The company yesterday revealed it was in discussions with its banking syndicate to refinance a pounds 250m loan burden with a partial equity-for-debt swap.

The move was accompanied by a pounds 22.7m taxable loss for the half year to 30 September against a pounds 3m profit last year, on turnover down from pounds 270m to pounds 244m. The interim dividend has been passed.

The group proposes to cut its debt to a core figure of pounds 130m. Interest charges on a further pounds 50m of loans would be deferred on new terms and its banks would convert about pounds 70m of debt to equity. In addition, existing preference shareholders would convert their paper to new ordinary shares.

The proposals, which require shareholders' approval, will result in ordinary investors being diluted to a 36 per cent interest in the company. They are also unlikely to receive a dividend until the bank debts are paid.

Anglo blamed the refinancing on a severely depressed economy and high unused stocks held by customers due to mild weather earlier this year.

Moreover, the group failed to dispose of its remaining non-core activities due to low prices demanded by potential buyers. It had hoped to raise about pounds 50m from the disposals.

Group operating profits slumped from pounds 13.4m to pounds 4.9m due to lower contributions from solid fuel manufacturing and distribution, liquid fuel and chemicals and other businesses.

There was an exceptional loss of pounds 11.2m against a pounds 5.7m profit in the previous year, reflecting the pounds 7m cost of its first bank restructuring, disposal costs and bad debts.

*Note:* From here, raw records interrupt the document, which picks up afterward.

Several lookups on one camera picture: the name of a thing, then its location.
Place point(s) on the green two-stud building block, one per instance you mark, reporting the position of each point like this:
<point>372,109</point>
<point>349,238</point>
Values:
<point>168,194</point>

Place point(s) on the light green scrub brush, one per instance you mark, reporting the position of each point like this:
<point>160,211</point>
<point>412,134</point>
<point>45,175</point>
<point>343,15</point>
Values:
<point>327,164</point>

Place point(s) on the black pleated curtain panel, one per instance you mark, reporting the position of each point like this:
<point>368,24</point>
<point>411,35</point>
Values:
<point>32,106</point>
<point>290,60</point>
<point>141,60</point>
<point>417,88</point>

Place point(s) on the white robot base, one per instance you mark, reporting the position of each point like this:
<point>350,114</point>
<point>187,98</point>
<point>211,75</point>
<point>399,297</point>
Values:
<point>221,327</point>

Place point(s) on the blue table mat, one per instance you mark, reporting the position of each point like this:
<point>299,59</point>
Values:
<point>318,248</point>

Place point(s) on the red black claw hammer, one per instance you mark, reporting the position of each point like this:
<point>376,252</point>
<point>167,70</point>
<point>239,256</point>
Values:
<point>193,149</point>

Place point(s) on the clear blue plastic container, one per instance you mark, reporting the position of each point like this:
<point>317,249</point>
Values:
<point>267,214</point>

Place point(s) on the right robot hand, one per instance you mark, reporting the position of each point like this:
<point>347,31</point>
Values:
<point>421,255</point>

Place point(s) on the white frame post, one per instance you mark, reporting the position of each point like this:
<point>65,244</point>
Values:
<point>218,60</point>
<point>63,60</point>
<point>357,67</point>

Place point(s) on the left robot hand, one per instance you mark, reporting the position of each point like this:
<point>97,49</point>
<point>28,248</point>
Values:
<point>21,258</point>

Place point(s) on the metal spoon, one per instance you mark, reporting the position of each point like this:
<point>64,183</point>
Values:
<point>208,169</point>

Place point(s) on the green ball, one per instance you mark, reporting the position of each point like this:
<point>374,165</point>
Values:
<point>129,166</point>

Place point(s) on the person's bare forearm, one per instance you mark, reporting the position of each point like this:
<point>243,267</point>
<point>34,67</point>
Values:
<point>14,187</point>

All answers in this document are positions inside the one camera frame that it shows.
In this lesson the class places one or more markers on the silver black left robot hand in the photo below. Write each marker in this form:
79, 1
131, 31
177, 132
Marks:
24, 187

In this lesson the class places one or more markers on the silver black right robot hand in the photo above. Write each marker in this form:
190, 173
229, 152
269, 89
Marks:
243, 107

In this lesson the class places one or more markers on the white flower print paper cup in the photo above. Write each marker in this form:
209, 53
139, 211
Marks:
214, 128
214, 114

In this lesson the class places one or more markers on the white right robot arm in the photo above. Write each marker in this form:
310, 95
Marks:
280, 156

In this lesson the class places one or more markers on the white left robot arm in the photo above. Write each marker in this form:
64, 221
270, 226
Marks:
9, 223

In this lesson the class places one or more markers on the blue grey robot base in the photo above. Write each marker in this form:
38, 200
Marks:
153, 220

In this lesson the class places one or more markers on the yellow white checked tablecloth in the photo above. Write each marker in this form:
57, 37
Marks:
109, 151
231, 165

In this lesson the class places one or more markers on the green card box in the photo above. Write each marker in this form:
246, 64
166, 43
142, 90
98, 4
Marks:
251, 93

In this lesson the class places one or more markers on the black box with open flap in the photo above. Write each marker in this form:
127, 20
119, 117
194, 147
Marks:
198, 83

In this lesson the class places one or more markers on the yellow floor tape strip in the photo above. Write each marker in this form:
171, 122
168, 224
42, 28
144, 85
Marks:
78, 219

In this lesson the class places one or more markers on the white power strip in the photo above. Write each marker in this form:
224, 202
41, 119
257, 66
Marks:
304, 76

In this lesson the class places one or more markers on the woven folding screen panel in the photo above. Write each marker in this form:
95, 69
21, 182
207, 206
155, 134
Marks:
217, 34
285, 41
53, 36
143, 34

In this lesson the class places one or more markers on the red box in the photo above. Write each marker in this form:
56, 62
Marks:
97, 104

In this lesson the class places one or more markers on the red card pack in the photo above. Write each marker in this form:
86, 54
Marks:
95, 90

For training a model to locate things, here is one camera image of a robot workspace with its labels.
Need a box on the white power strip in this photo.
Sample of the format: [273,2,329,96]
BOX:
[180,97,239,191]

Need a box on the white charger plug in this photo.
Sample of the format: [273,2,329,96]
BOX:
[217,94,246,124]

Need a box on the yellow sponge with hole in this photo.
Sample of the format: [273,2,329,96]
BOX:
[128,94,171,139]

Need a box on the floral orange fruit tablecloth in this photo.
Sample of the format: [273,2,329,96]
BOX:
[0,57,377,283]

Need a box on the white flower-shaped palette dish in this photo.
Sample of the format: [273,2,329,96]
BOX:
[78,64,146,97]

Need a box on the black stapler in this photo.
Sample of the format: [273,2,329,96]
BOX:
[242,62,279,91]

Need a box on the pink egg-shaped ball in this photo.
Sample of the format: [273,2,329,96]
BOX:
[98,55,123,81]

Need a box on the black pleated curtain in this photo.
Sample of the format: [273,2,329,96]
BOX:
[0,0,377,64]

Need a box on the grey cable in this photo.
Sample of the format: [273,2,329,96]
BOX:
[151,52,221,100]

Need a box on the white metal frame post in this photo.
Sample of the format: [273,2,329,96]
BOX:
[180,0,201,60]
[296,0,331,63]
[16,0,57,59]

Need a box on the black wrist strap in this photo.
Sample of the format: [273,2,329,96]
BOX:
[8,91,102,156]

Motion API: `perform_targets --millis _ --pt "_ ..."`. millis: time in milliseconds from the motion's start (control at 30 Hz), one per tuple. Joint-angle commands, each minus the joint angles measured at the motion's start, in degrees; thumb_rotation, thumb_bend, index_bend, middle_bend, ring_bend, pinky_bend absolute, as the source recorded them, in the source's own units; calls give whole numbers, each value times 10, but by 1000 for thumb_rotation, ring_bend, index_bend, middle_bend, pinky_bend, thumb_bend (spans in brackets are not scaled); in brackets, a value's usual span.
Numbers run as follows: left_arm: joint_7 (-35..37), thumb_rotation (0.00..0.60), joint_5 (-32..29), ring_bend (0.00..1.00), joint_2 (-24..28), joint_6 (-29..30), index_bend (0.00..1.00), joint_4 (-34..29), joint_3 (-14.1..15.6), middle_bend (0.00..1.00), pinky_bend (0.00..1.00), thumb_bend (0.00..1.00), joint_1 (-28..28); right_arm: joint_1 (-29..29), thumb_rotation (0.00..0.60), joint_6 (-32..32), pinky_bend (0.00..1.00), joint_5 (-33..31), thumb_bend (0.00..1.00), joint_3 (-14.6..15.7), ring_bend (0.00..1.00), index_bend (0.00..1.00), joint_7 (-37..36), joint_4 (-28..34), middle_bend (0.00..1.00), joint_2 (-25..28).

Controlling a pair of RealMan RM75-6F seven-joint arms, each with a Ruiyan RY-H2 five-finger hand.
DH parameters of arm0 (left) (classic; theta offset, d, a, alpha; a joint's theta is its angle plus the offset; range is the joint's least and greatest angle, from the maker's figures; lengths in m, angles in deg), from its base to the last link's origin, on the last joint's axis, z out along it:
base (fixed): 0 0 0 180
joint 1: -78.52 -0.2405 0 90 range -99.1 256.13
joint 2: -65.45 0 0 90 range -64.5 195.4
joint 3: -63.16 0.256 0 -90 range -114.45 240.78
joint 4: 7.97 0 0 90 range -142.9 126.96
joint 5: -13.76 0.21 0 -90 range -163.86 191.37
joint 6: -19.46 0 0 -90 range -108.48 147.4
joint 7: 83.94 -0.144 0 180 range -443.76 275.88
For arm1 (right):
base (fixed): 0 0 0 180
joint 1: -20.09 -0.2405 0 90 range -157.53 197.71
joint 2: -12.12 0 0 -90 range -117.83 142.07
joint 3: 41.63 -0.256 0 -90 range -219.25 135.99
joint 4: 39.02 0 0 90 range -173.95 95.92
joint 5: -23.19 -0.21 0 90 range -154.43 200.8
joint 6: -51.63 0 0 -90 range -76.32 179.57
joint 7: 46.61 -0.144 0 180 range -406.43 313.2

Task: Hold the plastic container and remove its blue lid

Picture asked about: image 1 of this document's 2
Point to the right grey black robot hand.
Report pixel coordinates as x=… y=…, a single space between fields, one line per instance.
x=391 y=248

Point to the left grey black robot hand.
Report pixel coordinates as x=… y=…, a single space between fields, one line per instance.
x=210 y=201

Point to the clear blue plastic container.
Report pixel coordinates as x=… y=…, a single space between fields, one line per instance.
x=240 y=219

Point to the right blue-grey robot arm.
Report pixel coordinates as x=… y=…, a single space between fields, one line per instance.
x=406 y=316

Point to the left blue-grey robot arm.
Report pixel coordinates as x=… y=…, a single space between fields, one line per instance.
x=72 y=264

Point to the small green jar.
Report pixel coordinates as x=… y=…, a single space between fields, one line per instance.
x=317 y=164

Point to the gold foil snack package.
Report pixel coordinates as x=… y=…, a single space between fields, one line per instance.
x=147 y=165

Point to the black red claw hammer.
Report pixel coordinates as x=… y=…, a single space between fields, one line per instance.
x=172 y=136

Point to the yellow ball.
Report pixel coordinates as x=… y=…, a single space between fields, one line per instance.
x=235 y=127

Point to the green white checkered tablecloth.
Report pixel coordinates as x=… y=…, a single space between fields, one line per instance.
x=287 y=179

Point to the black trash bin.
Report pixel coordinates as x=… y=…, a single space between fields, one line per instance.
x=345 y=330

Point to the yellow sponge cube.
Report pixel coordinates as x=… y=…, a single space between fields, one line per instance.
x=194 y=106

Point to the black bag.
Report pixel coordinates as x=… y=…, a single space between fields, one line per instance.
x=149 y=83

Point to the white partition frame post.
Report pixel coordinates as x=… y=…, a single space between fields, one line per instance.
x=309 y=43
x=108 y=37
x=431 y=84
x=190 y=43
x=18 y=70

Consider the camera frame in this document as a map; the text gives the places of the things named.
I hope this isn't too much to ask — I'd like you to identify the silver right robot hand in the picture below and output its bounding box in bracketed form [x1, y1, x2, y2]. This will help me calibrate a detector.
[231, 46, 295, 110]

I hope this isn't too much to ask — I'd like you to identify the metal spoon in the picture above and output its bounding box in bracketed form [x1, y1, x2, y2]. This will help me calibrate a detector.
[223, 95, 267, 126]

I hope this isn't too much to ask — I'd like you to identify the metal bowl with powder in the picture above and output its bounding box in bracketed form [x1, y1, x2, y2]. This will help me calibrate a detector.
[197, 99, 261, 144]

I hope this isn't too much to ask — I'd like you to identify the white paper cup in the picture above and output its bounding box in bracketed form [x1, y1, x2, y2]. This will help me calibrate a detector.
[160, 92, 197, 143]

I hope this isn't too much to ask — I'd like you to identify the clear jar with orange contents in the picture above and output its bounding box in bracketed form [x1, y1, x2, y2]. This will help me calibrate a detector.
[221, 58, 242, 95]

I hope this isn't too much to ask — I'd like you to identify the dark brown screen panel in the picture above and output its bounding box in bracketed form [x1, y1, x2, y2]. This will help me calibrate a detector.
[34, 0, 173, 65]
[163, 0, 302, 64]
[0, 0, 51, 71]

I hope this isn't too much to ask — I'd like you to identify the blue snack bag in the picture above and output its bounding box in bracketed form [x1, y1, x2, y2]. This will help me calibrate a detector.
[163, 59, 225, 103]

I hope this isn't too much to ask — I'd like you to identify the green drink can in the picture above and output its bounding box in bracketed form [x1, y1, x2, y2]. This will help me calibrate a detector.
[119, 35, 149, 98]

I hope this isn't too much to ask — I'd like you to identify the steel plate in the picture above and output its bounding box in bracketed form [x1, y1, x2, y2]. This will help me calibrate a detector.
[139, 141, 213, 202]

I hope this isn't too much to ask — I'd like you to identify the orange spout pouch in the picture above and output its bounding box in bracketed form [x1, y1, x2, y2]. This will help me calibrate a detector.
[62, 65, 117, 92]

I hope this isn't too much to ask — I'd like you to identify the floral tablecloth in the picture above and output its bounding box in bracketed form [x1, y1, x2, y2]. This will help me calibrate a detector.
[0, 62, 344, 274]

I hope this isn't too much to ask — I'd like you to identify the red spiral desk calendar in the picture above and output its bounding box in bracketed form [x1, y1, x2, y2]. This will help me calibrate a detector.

These were only partly offset by pounds 2.7m profits on the disposal of its sheep farms in the Falkland Islands and a pounds 2m gain on property sales. The group incurred a pounds 16.3m bill on its debts in the first half, down from pounds 16.6m.

The loss per share amounted to pounds 7.1p against earnings of 1.3p last time. David McErlain, chairman, said: 'The combination of depressed trading and the inability to raise funds through disposals has inevitably led us to fall short of our rescheduled debt and interest payments to our banks.

'With little prospect of any dramatic improvement in the UK economy, it became clear that further piecemeal adjustment to our banking arrangements would be insufficient and that a more fundamental restructuring would be required,' he said.